Key features of Differential Evolution:
- Population-based: DE maintains a population of candidate solutions, allowing for parallel exploration of the search space.
- Self-organizing: The algorithm adapts its search strategy based on the population's distribution, requiring minimal parameter tuning.
- Mutation strategy: DE uses vector differences between randomly selected population members to generate new candidate solutions, promoting diversity and exploration.
- Crossover: The algorithm combines information from multiple solutions to create offspring, balancing exploration and exploitation.

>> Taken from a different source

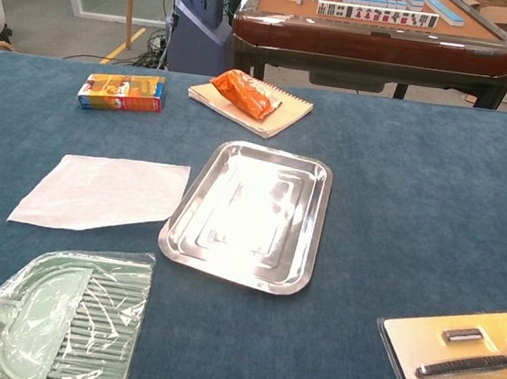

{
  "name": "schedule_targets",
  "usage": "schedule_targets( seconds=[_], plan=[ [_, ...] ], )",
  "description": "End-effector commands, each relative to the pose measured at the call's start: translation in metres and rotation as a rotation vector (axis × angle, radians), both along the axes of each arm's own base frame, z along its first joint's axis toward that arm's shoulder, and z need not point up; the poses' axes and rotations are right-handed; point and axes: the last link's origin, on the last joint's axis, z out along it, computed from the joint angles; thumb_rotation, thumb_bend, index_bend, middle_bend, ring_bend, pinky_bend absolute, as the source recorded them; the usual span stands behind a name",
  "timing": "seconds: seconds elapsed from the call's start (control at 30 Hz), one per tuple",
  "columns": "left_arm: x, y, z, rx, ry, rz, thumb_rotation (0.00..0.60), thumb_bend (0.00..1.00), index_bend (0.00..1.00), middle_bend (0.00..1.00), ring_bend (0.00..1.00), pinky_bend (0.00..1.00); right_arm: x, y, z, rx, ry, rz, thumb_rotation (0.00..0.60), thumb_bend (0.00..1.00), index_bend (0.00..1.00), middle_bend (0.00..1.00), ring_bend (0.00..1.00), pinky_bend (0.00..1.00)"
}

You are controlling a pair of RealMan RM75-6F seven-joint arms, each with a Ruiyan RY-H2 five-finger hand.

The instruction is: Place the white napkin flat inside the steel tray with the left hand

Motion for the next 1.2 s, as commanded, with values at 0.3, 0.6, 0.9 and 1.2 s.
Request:
schedule_targets(
  seconds=[0.3, 0.6, 0.9, 1.2],
  plan=[
    [0.003, 0.007, -0.004, -0.030, -0.021, -0.032, 0.600, 0.22, 0.15, 0.08, 0.05, 0.00, 0.003, -0.006, 0.016, -0.049, 0.008, 0.018, 0.600, 0.15, 0.23, 0.24, 0.14, 0.18],
    [0.004, 0.032, -0.014, -0.108, -0.068, -0.069, 0.600, 0.22, 0.23, 0.08, 0.07, 0.00, 0.011, -0.013, 0.033, -0.091, 0.025, 0.036, 0.600, 0.15, 0.23, 0.24, 0.14, 0.18],
    [0.014, 0.070, -0.044, -0.252, -0.078, -0.149, 0.600, 0.22, 0.30, 0.14, 0.13, 0.00, 0.016, -0.015, 0.032, -0.085, 0.030, 0.043, 0.600, 0.15, 0.23, 0.24, 0.14, 0.18],
    [0.035, 0.093, -0.082, -0.355, -0.111, -0.244, 0.600, 0.22, 0.31, 0.14, 0.13, 0.00, 0.016, -0.015, 0.028, -0.076, 0.030, 0.034, 0.600, 0.15, 0.23, 0.24, 0.14, 0.18]
  ],
)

- Selection: DE employs a simple one-to-one selection mechanism, ensuring that the population improves or maintains its quality over generations.
The basic DE algorithm follows these steps:
- Initialize a population of candidate solutions randomly within the search space.
- For each member of the population:
- Select three distinct individuals from the population
- Create a mutant vector by adding the weighted difference of two vectors to a third
- Perform crossover between the mutant vector and the current individual
- Evaluate the fitness of the resulting trial vector
- Replace the current individual with the trial vector if it performs better
- Repeat steps 2-3 until a termination criterion is met (e.g., maximum iterations or desired fitness achieved).
Differential Evolution has been successfully applied to various optimization problems, including engineering design, machine learning, and financial modeling. Its effectiveness in finding global optima, even in complex, multimodal landscapes, makes it a popular choice among researchers and practitioners in the field of optimization.